### Information supplied ###

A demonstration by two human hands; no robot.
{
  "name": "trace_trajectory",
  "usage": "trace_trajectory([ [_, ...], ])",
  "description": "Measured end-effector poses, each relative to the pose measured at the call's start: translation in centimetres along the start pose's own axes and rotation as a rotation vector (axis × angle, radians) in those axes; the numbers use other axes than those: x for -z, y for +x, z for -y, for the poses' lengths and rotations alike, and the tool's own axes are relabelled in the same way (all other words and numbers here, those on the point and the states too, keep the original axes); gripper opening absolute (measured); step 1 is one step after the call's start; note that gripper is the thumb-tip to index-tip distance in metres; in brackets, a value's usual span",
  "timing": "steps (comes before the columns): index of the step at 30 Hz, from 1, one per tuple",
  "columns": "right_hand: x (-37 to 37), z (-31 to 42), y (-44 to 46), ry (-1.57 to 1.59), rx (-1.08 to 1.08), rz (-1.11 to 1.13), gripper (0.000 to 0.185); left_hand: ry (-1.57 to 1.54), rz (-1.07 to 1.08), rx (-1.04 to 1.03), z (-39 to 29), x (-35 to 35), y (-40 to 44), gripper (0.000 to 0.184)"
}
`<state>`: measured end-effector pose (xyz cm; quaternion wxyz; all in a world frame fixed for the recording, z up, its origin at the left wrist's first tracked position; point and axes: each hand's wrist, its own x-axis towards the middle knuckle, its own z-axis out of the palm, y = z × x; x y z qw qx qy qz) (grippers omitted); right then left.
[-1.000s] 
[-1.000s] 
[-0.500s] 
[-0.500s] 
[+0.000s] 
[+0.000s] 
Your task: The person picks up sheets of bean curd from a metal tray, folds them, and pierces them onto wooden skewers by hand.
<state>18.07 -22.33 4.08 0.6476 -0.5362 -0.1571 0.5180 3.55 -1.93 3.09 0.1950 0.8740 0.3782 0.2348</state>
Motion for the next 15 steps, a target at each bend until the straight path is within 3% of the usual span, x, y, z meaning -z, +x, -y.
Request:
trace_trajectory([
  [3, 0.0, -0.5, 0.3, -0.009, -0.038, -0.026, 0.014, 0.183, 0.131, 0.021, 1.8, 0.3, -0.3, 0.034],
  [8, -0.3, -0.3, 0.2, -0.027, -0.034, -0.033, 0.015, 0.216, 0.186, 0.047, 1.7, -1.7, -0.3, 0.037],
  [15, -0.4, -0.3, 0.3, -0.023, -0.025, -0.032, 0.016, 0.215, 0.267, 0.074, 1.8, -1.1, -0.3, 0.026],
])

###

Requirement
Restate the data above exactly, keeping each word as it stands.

Response
A demonstration by two human hands; no robot.
{
  "name": "trace_trajectory",
  "usage": "trace_trajectory([ [_, ...], ])",
  "description": "Measured end-effector poses, each relative to the pose measured at the call's start: translation in centimetres along the start pose's own axes and rotation as a rotation vector (axis × angle, radians) in those axes; the numbers use other axes than those: x for -z, y for +x, z for -y, for the poses' lengths and rotations alike, and the tool's own axes are relabelled in the same way (all other words and numbers here, those on the point and the states too, keep the original axes); gripper opening absolute (measured); step 1 is one step after the call's start; note that gripper is the thumb-tip to index-tip distance in metres; in brackets, a value's usual span",
  "timing": "steps (comes before the columns): index of the step at 30 Hz, from 1, one per tuple",
  "columns": "right_hand: x (-37 to 37), z (-31 to 42), y (-44 to 46), ry (-1.57 to 1.59), rx (-1.08 to 1.08), rz (-1.11 to 1.13), gripper (0.000 to 0.185); left_hand: ry (-1.57 to 1.54), rz (-1.07 to 1.08), rx (-1.04 to 1.03), z (-39 to 29), x (-35 to 35), y (-40 to 44), gripper (0.000 to 0.184)"
}
`<state>`: measured end-effector pose (xyz cm; quaternion wxyz; all in a world frame fixed for the recording, z up, its origin at the left wrist's first tracked position; point and axes: each hand's wrist, its own x-axis towards the middle knuckle, its own z-axis out of the palm, y = z × x; x y z qw qx qy qz) (grippers omitted); right then left.
[-1.000s] 
[-1.000s] 
[-0.500s] 
[-0.500s] 
[+0.000s] 
[+0.000s] 
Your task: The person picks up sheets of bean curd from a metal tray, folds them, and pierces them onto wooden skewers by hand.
<state>18.07 -22.33 4.08 0.6476 -0.5362 -0.1571 0.5180 3.55 -1.93 3.09 0.1950 0.8740 0.3782 0.2348</state>
Motion for the next 15 steps, a target at each bend until the straight path is within 3% of the usual span, x, y, z meaning -z, +x, -y.
Request:
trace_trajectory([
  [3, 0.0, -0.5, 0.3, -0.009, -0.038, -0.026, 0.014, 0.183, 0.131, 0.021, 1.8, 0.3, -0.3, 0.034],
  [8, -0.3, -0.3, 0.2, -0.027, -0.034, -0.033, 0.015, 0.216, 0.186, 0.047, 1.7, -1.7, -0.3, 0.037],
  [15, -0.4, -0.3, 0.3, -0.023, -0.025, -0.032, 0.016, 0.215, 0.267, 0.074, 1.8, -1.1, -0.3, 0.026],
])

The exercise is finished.